Posted by: "kirby_urner" wittrsamr@xxxxxxxxxxxxx

Sun Dec 27, 2009 2:20 pm (PST)





I already replied to this once, howevr after a hiatus I have some
more thoughts, so I'll jump in again... Somewhat lengthy...

--- In WittrsAMR@yahoogroups.com, "J" <wittrsamr@...> wrote:
>
> Kirby,
>
> (During our exchanges, I find myself picturing the videogame
character "Kirby" bouncing around tetrahedra - though that's not how
the game looked. I hope that observation doesn't offend. It's on no
way meant to trivialize your points.)
>

There is a Nintendo character named Kirby, whom I reference in my
slides at http://www.myspace.com/4dstudios

No offense taken, I'm happy to be associated with something other
than a vacuum cleaner for a change (Kirby's are famously sold door
to door, a high pressure gig -- they tried to sell one to me in
fact, and I'm embarrassed to admit how close I came to succumbing).

> >
> > I think you were clear, and I'm encouraged you would spend
> > some energy
> > on this thread.
>
> I find the subject interesting, certainly. You've indicated that
I've been able to help and I don't feel I'm wasting my time as can
sometimes happen in these threads.
>

That's good.

I do think we're looking at real philosophy of mathematics here, and
that Wittgenstein's approach is undervalued. What is this approach?
We've talked about "assembling reminders".

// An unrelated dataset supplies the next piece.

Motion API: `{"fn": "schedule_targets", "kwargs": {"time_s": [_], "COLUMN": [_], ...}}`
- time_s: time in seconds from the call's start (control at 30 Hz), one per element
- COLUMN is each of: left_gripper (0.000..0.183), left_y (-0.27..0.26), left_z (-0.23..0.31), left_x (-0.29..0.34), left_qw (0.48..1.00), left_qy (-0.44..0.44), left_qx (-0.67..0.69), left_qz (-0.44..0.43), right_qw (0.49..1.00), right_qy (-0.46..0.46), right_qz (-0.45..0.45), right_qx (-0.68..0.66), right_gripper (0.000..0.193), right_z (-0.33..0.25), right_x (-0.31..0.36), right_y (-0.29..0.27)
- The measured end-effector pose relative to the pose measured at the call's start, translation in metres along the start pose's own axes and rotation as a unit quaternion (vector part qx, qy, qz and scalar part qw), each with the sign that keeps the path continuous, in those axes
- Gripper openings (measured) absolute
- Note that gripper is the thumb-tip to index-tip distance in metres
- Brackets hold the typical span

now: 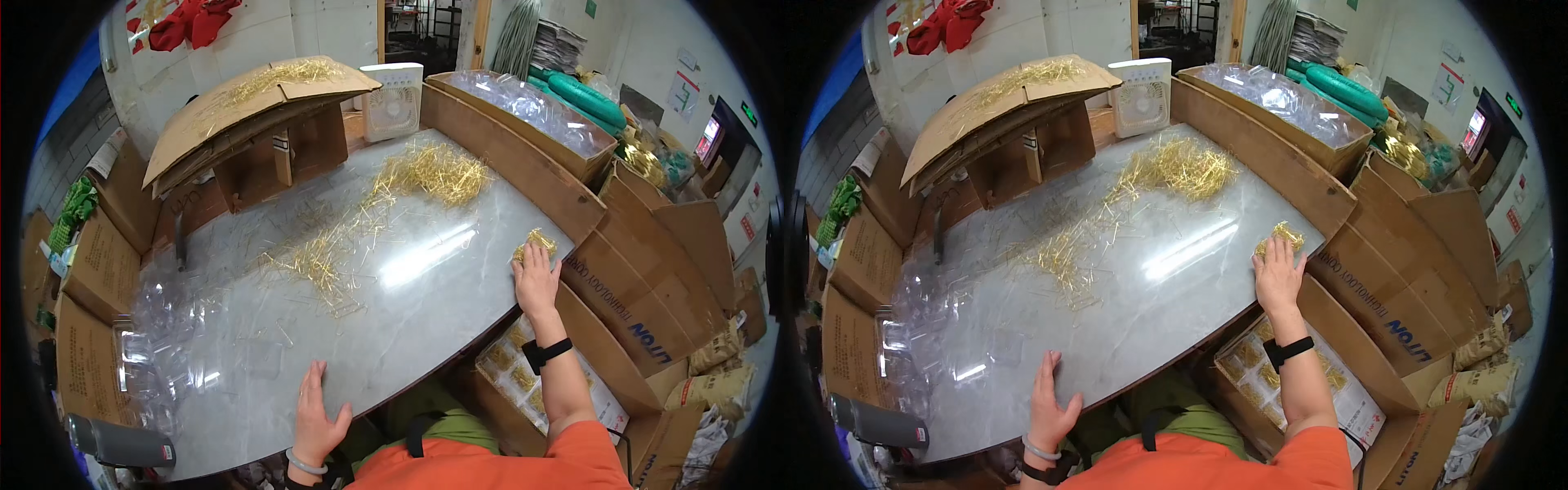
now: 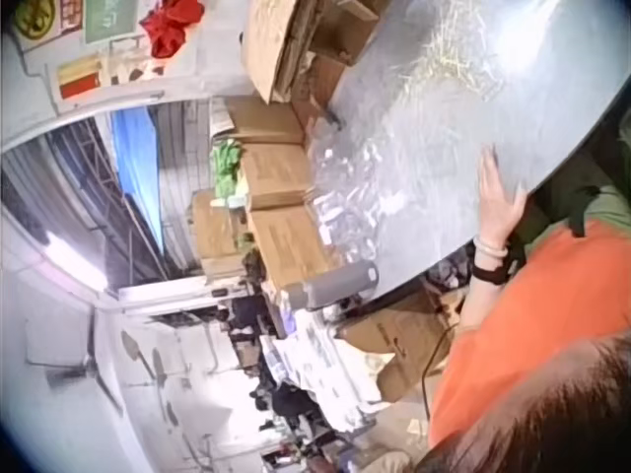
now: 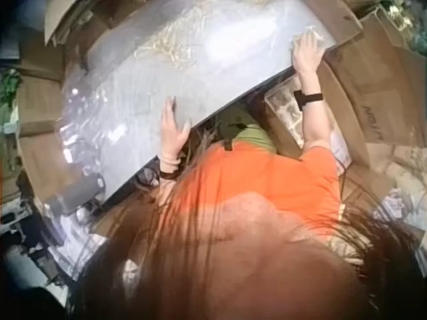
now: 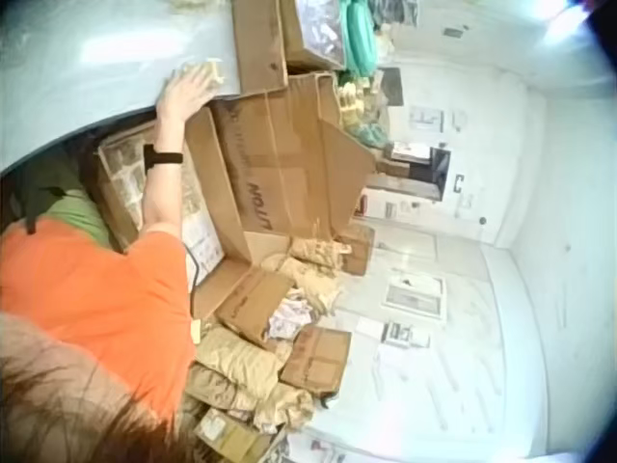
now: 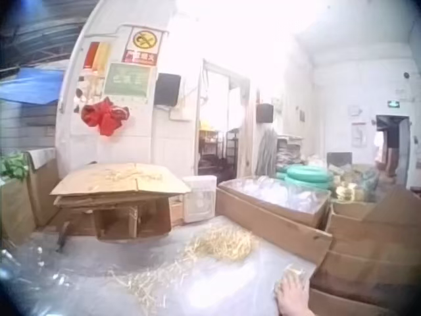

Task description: The recorder is bundling and organizing gold-colored metal wires on a workbench.

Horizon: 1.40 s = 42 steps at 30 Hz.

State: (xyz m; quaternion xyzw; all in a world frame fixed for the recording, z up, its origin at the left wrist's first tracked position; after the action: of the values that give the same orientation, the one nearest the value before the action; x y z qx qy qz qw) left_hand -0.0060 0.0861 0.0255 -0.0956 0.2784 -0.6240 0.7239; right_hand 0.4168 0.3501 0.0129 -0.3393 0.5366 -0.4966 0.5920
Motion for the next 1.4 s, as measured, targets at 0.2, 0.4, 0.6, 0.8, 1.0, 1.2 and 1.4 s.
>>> {"fn": "schedule_targets", "kwargs": {"time_s": [0.2, 0.4, 0.6, 0.8, 1.0, 1.2, 1.4], "left_gripper": [0.084, 0.072, 0.063, 0.064, 0.07, 0.073, 0.073], "left_y": [0.0, -0.002, -0.002, -0.008, -0.009, -0.007, -0.006], "left_z": [0.001, 0.004, 0.006, 0.009, 0.006, 0.004, 0.002], "left_x": [0.0, 0.0, -0.001, -0.002, -0.001, -0.003, -0.002], "left_qw": [0.999, 0.999, 0.993, 0.988, 0.99, 0.991, 0.991], "left_qy": [0.009, 0.014, 0.049, 0.051, 0.042, 0.042, 0.046], "left_qx": [-0.036, -0.039, -0.08, -0.107, -0.111, -0.104, -0.091], "left_qz": [0.006, 0.033, 0.069, 0.094, 0.08, 0.079, 0.089], "right_qw": [0.991, 0.89, 0.769, 0.784, 0.806, 0.812, 0.817], "right_qy": [-0.036, -0.37, -0.597, -0.599, -0.575, -0.57, -0.561], "right_qz": [0.125, -0.065, -0.102, -0.039, -0.01, -0.038, 0.0], "right_qx": [-0.02, -0.259, -0.206, -0.159, -0.138, -0.119, -0.132], "right_gripper": [0.061, 0.055, 0.06, 0.074, 0.082, 0.083, 0.08], "right_z": [-0.016, -0.176, -0.342, -0.338, -0.3, -0.338, -0.333], "right_x": [0.008, 0.028, 0.039, 0.101, 0.141, 0.107, 0.118], "right_y": [-0.038, -0.139, -0.125, -0.106, -0.136, -0.102, -0.105]}}
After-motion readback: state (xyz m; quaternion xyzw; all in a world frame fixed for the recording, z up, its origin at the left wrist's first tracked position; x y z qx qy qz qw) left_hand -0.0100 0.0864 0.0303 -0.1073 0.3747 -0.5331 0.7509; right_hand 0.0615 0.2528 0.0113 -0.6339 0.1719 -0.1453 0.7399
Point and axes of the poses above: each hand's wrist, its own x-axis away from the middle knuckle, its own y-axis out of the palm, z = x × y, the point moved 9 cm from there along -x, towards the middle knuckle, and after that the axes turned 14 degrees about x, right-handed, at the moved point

"Triggering perceptual shifts that restore clarity" might be one way
of characterizing it. That's part of the inherent difficulty too, as
once in the realm of perceptual shifts, gestalts, how does one know
if this "triggering" has occurred?

"An ability to continue in some language game in accordance with its
rules (grammar)" might be construed as evidence (of understanding).

We're in familiar PI territory at this point.

> > You point out that a tabular arrangement of rows and
> > columns is easy
> > to read, whereas a grid of triangles is less familiar,
> > more
> > problematic, even if it provides a logically consistent
> > model of
> > multiplying lengths to get area. In making the
> > transition, one is
> > likely to slip up, make mistakes.
>
> There are mistakes one can imagine, such as failing to see that the
bowling pin arrangement doesn't fit what we're meant to do here, but
I wouldn't quite say that such mistakes are my principal concern.
>
> How "easy to read" one representations is compared to another is
closer to the point, but it might be closer to say that I'm not sure
how to read one as I would the other. Or that they don't say the
same things.

Yes, I understand your concerns. It helps me to regard you as a
delegate from the math teaching community (a kind of role playing)
and wondering if interjecting this particular language game is really
a good idea. You'll get these pedagogical concerns, that exposure to
an unfamiliar model of area and volume, not based on right angles,
will only interfere with student comprehension of traditional content.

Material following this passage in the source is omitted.